全身照射(TBI)在异基因造血干细胞移植(HCT)治疗成人急性淋巴细胞白血病(ALL)中的作用仍存在争议。因此,我们调查了接受移植的 ALL 患者的长期治疗结果,旨在确定预后因素和预处理的影响。我们纳入了 1990 年至 2016 年期间接受 TBI 或白消安(Bu)为基础的预处理方案移植的连续 ALL 患者。我们研究了 151 例在首次完全缓解(CR)(60 例)、其他 CR(33 例)或复发/难治性疾病(58 例)中接受移植的 ALL 患者,这些患者来源于同胞(87 例)、HLA 匹配(42 例)或不匹配(17 例)无关供者和替代供者(5 例)。84 例患者接受了高剂量分割 TBI 为基础的预处理。除移植时疾病分期、供者类型和移植物来源外,两组患者的基线特征无差异。
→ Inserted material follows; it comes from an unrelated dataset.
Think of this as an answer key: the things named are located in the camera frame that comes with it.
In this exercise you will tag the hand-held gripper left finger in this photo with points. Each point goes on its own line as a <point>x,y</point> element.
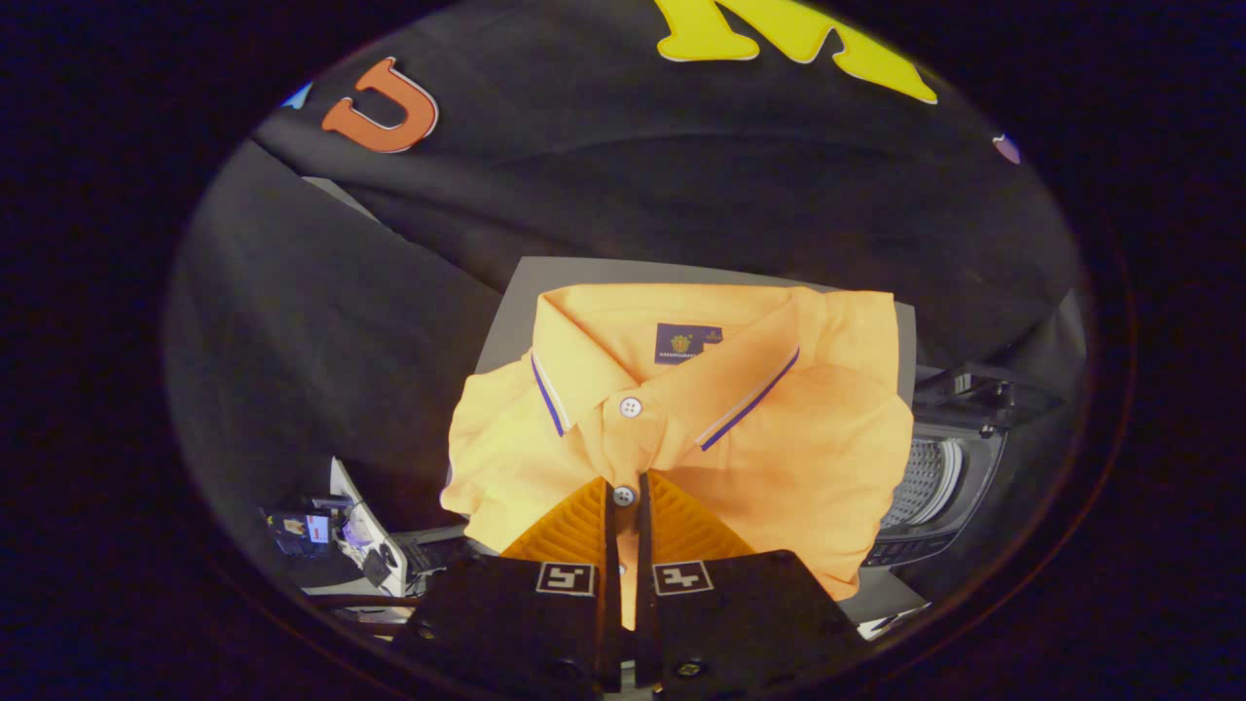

在 TBI 组中,中位随访时间为 19.0(0.5-170.5)个月,非 TBI 组为 14.5(1.2-319.1)个月,两组间急性(II-IV 级)或慢性移植物抗宿主病、血栓性微血管病、细菌或真菌感染无差异。仅非 TBI 组病毒感染明显增加。治疗相关或复发死亡率、无病生存率或总生存率(OS)的累积发生率(CI)无显著差异。多因素分析显示,OS 的不良预后因素包括年龄(p=0.024)、晚期疾病分期(p=0.007)和女性对男性供者(p=0.006)。有趣的是,年龄小于 40 岁的 TBI 患者的 OS(55.1%,p=0.023)和 DFS(48.6%,p=0.020)显著较高。总之,TBI 可用于治疗年轻患者,可获得更好的生存。TBI 与 Bu 预处理方案的选择仍具有挑战性。